A Terceira Turma do Superior Tribunal de Justiça (STJ) decidiu que não há obrigação de pagamento de indenização securitária quando, apesar de a seguradora não ter informado previamente sobre a rescisão do contrato, o segurado ficou inadimplente por um longo período antes do sinistro ocorrer.
Contexto do Seguro e Decisão do Tribunal
De acordo com o processo, um seguro foi contratado em 2016, com duração de cinco anos, mas o segurado realizou o pagamento de apenas oito das 58 parcelas acordadas. Em 2019, ocorreu um sinistro, e o segurado buscou receber a indenização.
Após a negativa da seguradora, que argumentou a falta de pagamento das parcelas, o segurado moveu uma ação de cobrança, a qual foi considerada improcedente. No entanto, o tribunal de segunda instância reformou a decisão, reconhecendo que a seguradora não comprovou ter informado previamente o segurado sobre a falta de pagamento.
Notificações e Inadimplência
No recurso especial apresentado ao STJ, a seguradora defendeu que a indenização não era devida devido ao extenso período de inadimplência do segurado. A relatora, ministra Nancy Andrighi, observou que o artigo 763 do Código Civil (CC) estabelece que o segurado inadimplente não tem direito à indenização se o sinistro ocorrer antes da regularização do débito. Contudo, ela lembrou que a Segunda Seção entende que a inadimplência deve ser precedida de notificação ao segurado.
Esse entendimento está respaldado na Súmula 616 do STJ, que afirma que a seguradora deve pagar a indenização se não houver notificação ao segurado sobre o atraso nos pagamentos. A ministra argumentou que tal regra visa evitar desvantagens excessivas ao segurado em atraso, de maneira equilibrada e razoável.

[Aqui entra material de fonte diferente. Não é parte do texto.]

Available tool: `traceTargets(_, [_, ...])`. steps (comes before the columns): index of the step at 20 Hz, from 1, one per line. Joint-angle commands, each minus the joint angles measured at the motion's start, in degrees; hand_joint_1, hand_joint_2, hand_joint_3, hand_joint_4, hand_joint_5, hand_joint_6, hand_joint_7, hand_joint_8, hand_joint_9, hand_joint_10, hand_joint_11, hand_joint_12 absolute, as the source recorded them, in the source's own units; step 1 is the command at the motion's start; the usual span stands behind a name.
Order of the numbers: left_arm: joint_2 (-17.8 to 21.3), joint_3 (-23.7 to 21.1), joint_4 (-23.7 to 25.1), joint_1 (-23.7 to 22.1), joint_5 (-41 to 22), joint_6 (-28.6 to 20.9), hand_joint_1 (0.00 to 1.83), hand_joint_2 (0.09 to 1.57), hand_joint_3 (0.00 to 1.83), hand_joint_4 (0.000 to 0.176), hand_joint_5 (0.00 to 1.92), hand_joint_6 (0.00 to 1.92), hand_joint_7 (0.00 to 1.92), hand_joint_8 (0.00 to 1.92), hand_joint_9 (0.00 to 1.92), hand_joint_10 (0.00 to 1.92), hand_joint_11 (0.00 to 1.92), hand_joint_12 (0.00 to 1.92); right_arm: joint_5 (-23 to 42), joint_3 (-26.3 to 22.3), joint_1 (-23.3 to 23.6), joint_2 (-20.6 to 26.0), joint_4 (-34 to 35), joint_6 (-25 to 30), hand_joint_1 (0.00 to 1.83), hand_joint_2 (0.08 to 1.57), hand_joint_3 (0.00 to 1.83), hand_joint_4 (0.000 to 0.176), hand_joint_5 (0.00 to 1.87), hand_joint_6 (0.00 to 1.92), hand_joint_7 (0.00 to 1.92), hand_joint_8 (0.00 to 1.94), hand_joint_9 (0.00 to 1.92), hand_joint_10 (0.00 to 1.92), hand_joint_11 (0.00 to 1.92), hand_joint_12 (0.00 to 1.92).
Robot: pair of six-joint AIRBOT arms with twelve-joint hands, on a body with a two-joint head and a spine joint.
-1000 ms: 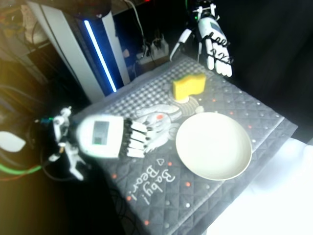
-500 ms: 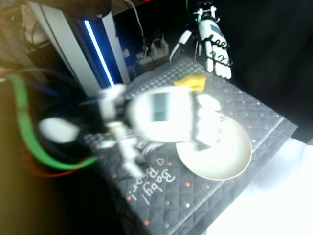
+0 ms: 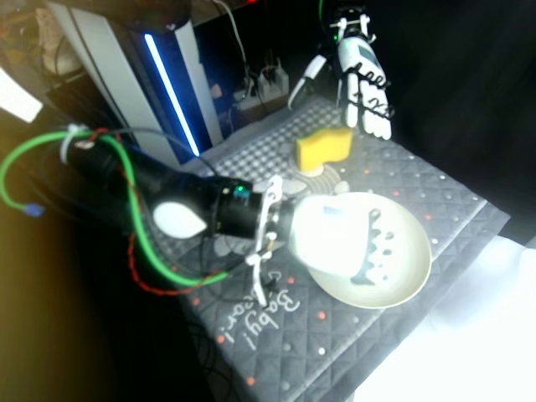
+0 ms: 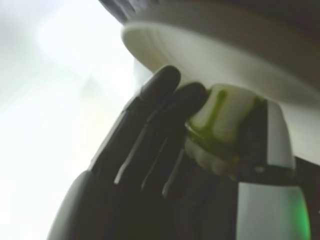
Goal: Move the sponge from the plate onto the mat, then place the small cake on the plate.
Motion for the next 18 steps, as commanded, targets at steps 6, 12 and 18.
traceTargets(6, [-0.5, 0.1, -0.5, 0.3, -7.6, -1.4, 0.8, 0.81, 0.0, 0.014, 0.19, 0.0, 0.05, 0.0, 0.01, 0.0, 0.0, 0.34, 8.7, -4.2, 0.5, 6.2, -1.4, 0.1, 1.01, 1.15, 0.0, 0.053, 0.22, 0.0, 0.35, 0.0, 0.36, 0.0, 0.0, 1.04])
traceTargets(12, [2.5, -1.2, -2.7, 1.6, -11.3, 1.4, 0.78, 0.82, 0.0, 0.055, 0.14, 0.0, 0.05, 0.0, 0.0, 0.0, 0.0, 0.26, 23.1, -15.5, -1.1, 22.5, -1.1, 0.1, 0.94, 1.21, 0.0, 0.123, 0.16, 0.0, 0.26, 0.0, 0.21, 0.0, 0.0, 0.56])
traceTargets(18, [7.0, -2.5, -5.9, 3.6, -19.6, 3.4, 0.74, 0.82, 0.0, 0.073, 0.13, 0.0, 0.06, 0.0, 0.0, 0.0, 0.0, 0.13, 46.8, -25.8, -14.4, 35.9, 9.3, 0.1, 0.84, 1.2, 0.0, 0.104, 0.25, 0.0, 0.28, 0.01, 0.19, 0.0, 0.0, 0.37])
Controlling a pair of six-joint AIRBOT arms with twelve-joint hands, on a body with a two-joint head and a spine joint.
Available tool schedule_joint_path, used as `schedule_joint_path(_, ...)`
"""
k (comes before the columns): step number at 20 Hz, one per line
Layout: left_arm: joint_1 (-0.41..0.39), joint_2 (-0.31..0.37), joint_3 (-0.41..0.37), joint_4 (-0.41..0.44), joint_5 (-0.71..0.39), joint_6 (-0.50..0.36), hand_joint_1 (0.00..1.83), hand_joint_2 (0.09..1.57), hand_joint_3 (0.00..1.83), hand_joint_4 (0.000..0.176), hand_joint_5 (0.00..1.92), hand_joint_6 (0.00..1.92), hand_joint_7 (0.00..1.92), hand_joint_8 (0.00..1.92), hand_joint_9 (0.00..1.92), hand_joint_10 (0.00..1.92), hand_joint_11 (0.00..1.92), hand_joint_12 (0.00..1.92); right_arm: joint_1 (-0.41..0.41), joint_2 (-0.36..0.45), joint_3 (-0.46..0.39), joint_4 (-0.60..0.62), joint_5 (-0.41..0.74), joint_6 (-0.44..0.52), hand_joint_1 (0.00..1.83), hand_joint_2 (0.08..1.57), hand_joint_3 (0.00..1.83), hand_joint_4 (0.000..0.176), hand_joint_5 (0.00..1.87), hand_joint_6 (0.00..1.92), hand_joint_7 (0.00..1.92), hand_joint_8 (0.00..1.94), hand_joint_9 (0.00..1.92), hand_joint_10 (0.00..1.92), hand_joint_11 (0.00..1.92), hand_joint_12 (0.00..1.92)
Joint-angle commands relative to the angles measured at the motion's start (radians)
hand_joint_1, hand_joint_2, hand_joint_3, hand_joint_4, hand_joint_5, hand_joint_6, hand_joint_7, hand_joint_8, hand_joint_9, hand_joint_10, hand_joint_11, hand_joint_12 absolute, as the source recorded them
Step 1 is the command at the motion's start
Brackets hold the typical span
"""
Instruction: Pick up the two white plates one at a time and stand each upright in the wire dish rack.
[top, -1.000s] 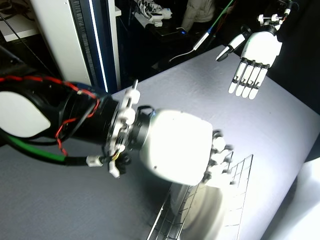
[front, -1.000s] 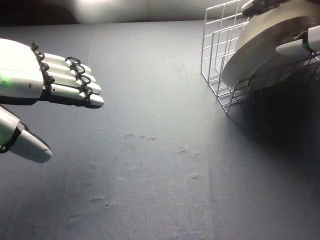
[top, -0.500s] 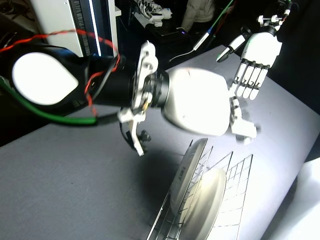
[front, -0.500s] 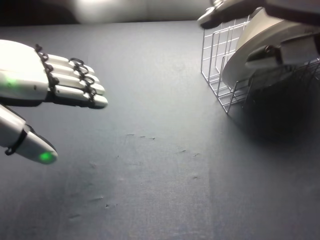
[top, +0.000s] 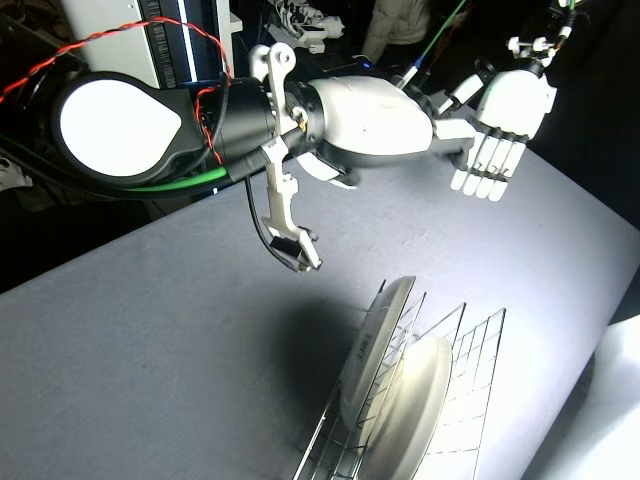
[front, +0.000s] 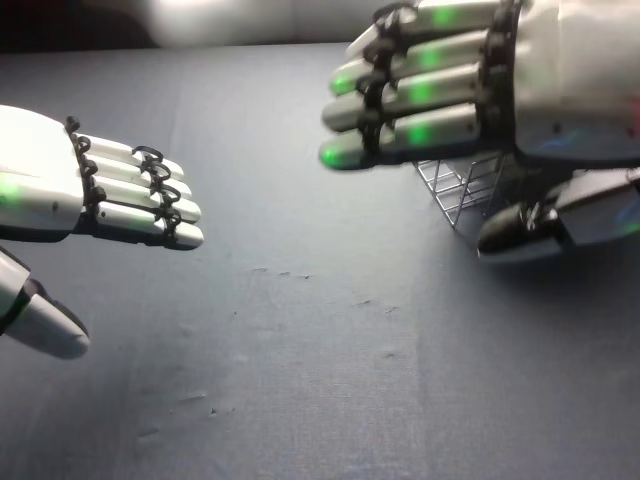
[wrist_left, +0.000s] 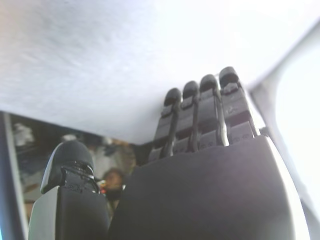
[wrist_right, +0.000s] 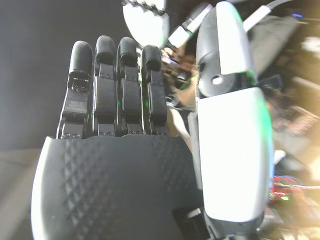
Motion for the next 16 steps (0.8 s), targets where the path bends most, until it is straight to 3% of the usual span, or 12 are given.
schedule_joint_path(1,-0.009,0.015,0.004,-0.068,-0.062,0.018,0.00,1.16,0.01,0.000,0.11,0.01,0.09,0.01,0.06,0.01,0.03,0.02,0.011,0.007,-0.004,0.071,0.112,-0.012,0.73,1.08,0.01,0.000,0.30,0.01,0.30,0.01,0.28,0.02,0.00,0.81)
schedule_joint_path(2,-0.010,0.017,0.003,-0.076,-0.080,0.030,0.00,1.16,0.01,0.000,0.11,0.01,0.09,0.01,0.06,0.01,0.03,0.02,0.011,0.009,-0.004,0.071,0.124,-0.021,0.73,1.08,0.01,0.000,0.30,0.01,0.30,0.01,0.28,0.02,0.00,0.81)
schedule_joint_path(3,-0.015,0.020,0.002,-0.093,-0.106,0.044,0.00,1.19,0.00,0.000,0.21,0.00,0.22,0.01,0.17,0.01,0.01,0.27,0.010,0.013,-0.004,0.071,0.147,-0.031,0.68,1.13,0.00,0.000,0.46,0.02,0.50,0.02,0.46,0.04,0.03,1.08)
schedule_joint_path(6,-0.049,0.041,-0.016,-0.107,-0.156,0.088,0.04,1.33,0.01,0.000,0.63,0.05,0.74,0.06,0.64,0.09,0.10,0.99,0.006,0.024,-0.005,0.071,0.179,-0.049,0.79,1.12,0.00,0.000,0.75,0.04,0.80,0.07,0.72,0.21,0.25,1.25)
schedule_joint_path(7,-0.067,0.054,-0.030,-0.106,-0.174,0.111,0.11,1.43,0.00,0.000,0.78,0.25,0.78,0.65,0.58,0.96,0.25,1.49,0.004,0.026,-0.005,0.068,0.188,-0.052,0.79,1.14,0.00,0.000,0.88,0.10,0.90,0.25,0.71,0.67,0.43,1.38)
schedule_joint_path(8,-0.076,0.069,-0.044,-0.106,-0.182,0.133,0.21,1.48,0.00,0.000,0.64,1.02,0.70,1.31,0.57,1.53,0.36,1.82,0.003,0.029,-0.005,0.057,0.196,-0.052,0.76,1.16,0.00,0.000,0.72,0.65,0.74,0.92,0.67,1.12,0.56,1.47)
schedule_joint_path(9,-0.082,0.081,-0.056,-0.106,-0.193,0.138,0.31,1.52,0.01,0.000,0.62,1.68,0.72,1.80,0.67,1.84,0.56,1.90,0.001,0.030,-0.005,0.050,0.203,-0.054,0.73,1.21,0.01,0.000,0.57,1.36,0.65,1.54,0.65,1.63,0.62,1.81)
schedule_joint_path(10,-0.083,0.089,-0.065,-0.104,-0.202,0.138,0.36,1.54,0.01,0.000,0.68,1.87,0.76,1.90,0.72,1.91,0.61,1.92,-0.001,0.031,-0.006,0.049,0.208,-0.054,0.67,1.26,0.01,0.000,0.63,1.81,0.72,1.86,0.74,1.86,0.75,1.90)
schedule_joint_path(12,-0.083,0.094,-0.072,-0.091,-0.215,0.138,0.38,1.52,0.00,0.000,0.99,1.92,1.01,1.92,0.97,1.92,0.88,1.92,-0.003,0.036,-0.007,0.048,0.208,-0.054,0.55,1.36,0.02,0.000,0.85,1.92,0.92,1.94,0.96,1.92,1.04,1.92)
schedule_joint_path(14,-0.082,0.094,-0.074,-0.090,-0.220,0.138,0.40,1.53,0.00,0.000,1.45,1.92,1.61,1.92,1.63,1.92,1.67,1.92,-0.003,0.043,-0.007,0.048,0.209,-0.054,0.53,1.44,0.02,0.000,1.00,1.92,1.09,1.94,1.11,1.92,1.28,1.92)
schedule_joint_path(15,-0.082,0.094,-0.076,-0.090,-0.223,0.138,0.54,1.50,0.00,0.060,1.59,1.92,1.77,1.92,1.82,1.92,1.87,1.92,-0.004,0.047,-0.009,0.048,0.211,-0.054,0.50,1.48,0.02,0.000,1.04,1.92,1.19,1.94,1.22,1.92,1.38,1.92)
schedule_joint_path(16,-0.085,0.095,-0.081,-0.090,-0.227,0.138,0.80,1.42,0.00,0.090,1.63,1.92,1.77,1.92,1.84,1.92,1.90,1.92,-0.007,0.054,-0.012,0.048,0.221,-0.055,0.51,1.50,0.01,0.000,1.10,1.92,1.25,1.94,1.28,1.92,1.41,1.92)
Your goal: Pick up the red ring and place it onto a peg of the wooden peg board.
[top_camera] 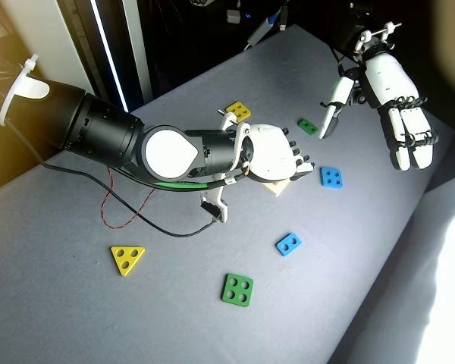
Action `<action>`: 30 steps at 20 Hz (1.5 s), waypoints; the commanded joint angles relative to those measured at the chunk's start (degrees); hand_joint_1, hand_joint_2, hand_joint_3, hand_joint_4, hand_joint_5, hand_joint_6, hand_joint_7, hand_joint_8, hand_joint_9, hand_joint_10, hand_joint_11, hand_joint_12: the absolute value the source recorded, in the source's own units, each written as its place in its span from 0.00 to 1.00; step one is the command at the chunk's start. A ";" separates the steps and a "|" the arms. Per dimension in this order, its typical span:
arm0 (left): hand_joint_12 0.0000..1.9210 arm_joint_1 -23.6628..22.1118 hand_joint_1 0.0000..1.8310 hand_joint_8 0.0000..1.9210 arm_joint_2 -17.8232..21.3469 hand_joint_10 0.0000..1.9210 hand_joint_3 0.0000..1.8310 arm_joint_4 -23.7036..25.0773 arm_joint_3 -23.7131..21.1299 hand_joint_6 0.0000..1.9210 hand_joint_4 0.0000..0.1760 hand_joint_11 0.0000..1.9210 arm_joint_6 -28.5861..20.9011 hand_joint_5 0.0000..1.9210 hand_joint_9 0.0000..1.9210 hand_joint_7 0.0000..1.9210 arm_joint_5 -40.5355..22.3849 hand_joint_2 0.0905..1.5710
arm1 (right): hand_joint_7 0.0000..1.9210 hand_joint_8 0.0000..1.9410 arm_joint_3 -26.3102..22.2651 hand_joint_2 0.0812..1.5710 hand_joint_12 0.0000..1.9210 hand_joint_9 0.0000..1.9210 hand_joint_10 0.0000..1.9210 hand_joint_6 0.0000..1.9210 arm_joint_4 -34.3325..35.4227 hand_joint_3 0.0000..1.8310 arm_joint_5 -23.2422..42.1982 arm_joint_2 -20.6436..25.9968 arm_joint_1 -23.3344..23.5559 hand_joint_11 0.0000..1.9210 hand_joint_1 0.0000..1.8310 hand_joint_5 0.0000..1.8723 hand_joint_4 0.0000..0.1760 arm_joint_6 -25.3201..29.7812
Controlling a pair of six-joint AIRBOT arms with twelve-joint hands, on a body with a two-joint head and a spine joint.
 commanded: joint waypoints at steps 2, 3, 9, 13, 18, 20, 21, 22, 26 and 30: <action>0.17 -0.70 0.25 0.00 -0.03 0.00 0.00 0.31 0.15 0.00 0.97 0.00 -0.02 0.03 0.02 0.01 -6.56 0.58 | 0.34 0.00 0.08 0.69 0.79 0.12 0.26 0.50 2.15 0.00 3.57 -0.35 0.45 0.00 0.61 0.53 0.00 0.53; 0.15 -0.69 0.25 0.00 -0.03 0.00 0.00 0.31 0.15 0.00 0.99 0.00 -0.02 0.03 0.02 0.01 -6.56 0.58 | 0.34 0.00 0.08 0.69 0.79 0.12 0.26 0.51 2.15 0.00 3.63 -0.35 0.45 0.00 0.60 0.53 0.00 0.63; 0.17 -0.09 0.25 0.00 0.30 0.00 0.00 -0.02 -0.02 0.00 0.99 0.00 -0.02 0.03 0.02 0.00 -6.78 0.58 | 0.28 0.00 0.07 0.61 0.79 0.11 0.21 0.16 2.05 0.00 4.83 -0.24 0.77 0.00 0.51 0.37 0.52 1.64; 0.16 0.22 0.25 0.00 0.46 0.00 0.00 -0.28 -0.09 0.00 1.00 0.00 -0.02 0.02 0.01 0.00 -6.93 0.59 | 0.22 0.00 0.04 0.57 0.69 0.08 0.18 0.01 1.80 0.00 5.09 0.44 0.98 0.00 0.46 0.26 0.33 2.24; 0.13 0.41 0.25 0.00 0.70 0.00 0.00 -0.64 -0.22 0.00 1.00 0.00 -0.02 0.02 0.01 0.00 -7.31 0.59 | 0.20 0.00 -0.84 0.53 0.59 0.12 0.04 0.00 1.58 0.00 5.07 1.81 1.07 0.00 0.44 0.25 0.25 2.23; 0.12 0.52 0.25 0.00 0.75 0.00 0.00 -0.74 -0.32 0.00 1.00 0.00 -0.02 0.02 0.00 0.00 -7.46 0.59 | 0.20 0.00 -1.35 0.54 0.50 0.12 0.03 0.00 1.54 0.00 5.04 2.72 1.10 0.00 0.43 0.25 0.19 2.23; 0.12 0.54 0.25 0.00 0.76 0.00 0.00 -0.77 -0.34 0.00 1.00 0.00 -0.02 0.02 0.00 0.00 -7.51 0.59 | 0.20 0.00 -1.44 0.54 0.50 0.12 0.03 0.00 1.54 0.00 5.01 2.93 1.10 0.00 0.43 0.25 0.19 2.23; 0.12 0.60 0.25 0.00 0.80 0.00 0.00 -0.85 -0.39 0.00 1.00 0.00 -0.02 0.02 0.00 0.00 -7.60 0.59 | 0.20 0.00 -1.65 0.55 0.46 0.12 0.02 0.00 1.54 0.00 4.81 3.42 1.09 0.00 0.43 0.25 0.20 2.22; 0.09 1.09 0.25 0.00 1.47 0.00 0.00 -1.21 -1.02 0.00 1.00 0.00 -0.02 0.02 0.00 0.00 -8.53 0.58 | 0.18 0.00 -2.95 0.55 0.54 0.12 0.01 0.00 3.04 0.00 3.94 6.00 0.85 0.00 0.43 0.24 0.32 0.58; 0.06 1.47 0.26 0.00 1.63 0.00 0.00 -1.47 -1.34 0.00 1.00 0.00 -0.02 0.01 0.00 0.00 -9.18 0.59 | 0.15 0.00 -4.41 0.58 0.51 0.09 0.00 0.00 8.17 0.00 3.32 9.31 -0.36 0.00 0.42 0.20 0.55 -3.38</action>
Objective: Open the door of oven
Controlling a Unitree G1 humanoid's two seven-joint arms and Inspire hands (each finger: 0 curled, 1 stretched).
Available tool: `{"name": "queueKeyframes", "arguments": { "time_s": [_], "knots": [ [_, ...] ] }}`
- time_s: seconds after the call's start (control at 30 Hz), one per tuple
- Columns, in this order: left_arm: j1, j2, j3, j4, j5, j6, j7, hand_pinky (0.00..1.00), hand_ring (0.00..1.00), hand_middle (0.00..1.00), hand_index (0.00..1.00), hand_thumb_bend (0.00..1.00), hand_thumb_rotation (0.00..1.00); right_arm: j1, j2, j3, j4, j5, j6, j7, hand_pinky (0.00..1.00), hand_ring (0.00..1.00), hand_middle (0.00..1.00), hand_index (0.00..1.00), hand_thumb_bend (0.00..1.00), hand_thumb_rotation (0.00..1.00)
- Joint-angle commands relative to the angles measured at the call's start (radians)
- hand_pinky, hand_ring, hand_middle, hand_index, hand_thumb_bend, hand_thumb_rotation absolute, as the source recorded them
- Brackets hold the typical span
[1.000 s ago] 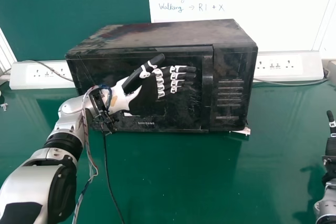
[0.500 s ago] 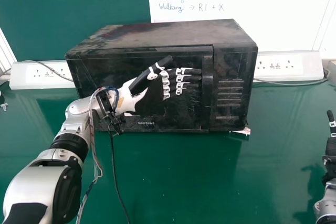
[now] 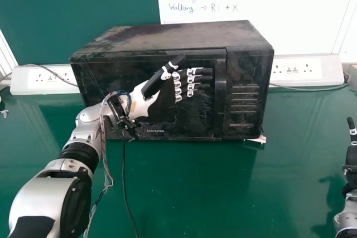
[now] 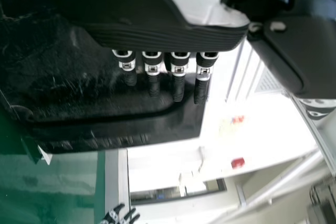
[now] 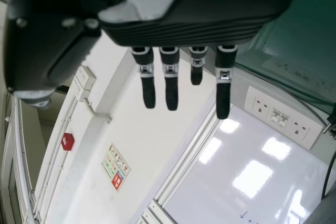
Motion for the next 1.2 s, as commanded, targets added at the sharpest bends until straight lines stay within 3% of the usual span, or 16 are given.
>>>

A relatora ainda ressaltou que o STJ tem feito exceções à aplicação da súmula em casos de inadimplência prolongada, desde que a seguradora não tenha conseguido notificar o segurado sobre a rescisão unilateral do contrato. Ela destacou que não existe um prazo específico de inadimplência que possa levar a essa exceção, sendo necessário avaliar cada situação individualmente.
Além do tempo de inadimplência, outros fatores devem ser considerados, como o início da vigência do contrato e as condições pessoais do segurado.
Princípio da Boa-fé
Ao dar ganho ao recurso da seguradora, a ministra enfatizou a importância do inadimplemento significativo do contrato, dado que o segurado pagou apenas as primeiras oito parcelas e deixou de realizar pagamentos por 23 meses até o sinistro. Também sublinhou que, sendo uma pessoa jurídica, o segurado possui conhecimentos técnicos para gerenciar suas obrigações contratuais.
A relatora reafirmou que, mesmo sem a comunicação sobre a inadimplência, aceitar o pagamento do prêmio sob essas circunstâncias negaria os deveres de boa-fé esperados na relação contratual. “Respeitando o princípio da boa-fé, não se pode aceitar que a Súmula 616, que visa proteger o consumidor, seja usada de forma inadequada, prejudicando o equilíbrio contratual e a confiança entre as partes”, concluiu.
Consulte o acórdão no REsp 2.160.515.